- Karen Hospital is located in Kenya Karen Hospital

Geography
- Location: Karen, Nairobi, Kenya
- Coordinates: 01°20′10″S 36°43′34″E﻿ / ﻿1.33611°S 36.72611°E

Organisation
- Care system: Private
- Type: General Medical Services.

Services
- Emergency department: Yes
- Beds: 102

History
- Opened: January 1, 2006; 19 years ago

Links
- Website: Homepage
- Other links: List of hospitals in Kenya

= Karen Hospital =

Private hospital in Nairobi, Kenya

The Karen Hospital is a private, multi-specialty hospital located in the Karen suburb of Nairobi, Kenya's capital city. The hospital has an in-patient bed capacity of 102.

==Location==
The hospital is located in the suburb of Karen off of Nairobi-Langata road, approximately 17 km, southwest of the city's central business district. The geographical coordinates of this hospital are: 01°20'10.0"S, 36°43'34.0"E (Latitude:-1.336111; Longitude:36.726111).

==Overview==
The hospital offers several specialized services in the areas of internal medicine, pediatrics and surgery, including: (i) Wellness Programs (ii) Day Surgery (iii) Wound Care (iv) Dental Services (v) Cardiac Services (vi) General Surgery (vii) Orthopaedic and Spine Surgery (viii) Gastroenterology (ix) Ear, Nose and Throat (ENT) services (x) Paediatrics, among others.

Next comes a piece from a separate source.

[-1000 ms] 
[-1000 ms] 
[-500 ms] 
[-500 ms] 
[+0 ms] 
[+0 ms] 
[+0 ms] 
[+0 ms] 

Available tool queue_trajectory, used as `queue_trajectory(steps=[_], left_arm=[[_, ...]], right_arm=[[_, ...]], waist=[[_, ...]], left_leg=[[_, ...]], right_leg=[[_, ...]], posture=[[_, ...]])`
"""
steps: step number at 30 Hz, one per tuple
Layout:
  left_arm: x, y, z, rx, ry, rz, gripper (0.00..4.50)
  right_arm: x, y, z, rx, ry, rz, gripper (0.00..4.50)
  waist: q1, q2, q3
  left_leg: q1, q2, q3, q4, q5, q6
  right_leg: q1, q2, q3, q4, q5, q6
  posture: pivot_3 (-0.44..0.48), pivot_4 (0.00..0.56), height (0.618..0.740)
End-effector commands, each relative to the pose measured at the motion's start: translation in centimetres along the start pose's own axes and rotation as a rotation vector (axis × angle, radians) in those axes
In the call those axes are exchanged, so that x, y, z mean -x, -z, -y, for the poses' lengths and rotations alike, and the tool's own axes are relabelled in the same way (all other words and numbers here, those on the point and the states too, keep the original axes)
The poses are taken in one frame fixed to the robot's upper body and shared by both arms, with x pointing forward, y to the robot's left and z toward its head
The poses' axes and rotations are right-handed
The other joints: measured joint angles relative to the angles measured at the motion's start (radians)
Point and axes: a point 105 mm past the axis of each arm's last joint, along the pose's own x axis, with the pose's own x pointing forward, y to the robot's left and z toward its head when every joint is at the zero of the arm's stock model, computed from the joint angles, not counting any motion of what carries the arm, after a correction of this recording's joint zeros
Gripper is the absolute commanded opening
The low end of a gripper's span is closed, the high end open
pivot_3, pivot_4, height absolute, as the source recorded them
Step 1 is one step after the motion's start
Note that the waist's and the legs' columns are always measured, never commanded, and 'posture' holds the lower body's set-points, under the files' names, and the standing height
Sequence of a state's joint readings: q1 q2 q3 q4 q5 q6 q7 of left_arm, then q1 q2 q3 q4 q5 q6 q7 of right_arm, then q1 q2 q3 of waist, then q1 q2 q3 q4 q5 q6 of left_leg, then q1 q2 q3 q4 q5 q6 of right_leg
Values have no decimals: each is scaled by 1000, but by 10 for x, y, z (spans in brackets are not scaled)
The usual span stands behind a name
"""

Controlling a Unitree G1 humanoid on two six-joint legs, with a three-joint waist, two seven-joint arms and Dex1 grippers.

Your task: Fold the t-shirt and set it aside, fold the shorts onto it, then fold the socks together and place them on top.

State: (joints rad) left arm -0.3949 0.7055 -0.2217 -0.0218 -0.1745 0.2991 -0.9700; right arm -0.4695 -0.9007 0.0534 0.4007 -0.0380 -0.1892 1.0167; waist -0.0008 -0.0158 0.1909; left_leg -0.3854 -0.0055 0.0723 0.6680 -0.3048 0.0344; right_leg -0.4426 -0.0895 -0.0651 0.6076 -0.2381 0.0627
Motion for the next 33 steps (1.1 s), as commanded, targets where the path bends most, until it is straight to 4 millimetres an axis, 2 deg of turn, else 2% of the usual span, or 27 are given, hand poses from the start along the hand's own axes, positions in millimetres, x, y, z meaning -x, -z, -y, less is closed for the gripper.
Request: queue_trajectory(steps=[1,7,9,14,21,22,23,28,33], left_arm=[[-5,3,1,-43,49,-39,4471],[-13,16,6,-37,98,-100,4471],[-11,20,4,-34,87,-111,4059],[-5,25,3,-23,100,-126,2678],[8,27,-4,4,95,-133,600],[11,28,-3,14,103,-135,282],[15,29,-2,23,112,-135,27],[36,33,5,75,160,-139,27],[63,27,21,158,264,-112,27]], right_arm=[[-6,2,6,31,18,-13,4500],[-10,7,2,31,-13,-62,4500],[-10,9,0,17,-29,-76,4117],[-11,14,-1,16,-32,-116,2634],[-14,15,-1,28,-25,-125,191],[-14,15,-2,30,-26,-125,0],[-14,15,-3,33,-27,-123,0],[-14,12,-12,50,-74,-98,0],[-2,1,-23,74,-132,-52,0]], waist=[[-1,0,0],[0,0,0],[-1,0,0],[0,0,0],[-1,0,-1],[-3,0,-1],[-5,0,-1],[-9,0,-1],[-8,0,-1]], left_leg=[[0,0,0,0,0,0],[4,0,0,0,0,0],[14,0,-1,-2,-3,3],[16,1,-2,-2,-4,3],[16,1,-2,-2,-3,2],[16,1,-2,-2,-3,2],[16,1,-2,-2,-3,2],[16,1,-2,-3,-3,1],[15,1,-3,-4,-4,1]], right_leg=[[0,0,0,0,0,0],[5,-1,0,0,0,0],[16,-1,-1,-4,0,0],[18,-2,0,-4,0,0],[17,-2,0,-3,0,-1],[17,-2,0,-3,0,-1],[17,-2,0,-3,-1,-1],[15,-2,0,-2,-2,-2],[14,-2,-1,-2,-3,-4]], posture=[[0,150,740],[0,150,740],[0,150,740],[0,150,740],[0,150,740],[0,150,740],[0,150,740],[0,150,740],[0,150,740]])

The Kenya Ministry of Health classifies the hospital as a "Level 6" facility on account of the multitude and complexity of services on offer and due to the fact that the hospital serves as a teaching facility.

==History==
Karen Hospital was co-founded by a Kenyan medical couple one of whom is Dr. Betty Gikonyo, a pediatric cardiologist, who is one of the 13 female doctors (8 African and 5 Caucasians), to graduate with the Bachelor of Medicine and Bachelor of Surgery (MBChB) from the Nairobi University School of Medicine in 1975. The other member of the couple is her husband, Dr. Daniel Gikonyo an adult cardiologist, whose practice is based at the hospital.
Karen Hospital cost US$14 million to build, funded with an US$8 million mortgage from Kenya Commercial Bank.

For the first 14 years, Betty Gikonyo served as the hospital's chief executive officer (CEO). In 2020 she transitioned to serving as the hospital's chairperson, making room for her daughter, Juliet Gikonyo Nyaga, a public health specialist, to assume the role of CEO.

==Governance==
As of September 2023, the hospital is governed by a nine-person board of directors. The list below names the members of the board.
1. Betty Muthoni Gikonyo: Chairperson
2. Daniel Gikonyo: Director, Chief of Cardiology
3. Juliet Gikonyo Nyaga: Chief Executive Officer
4. Anthony Gikonyo: Medical Director
5. Sheila Macharia: Director, Chair Board HR Committee
6. Timothy Kabiru: Director, Chair Board Finance & Procurement Committee
7. Michael Kimani: Director, Chair Board Audit & Risk Committee
8. Ngugi Mwangi: Director
9. Robinson Mumenya: Director, Chair Board Medical Advisory Committee.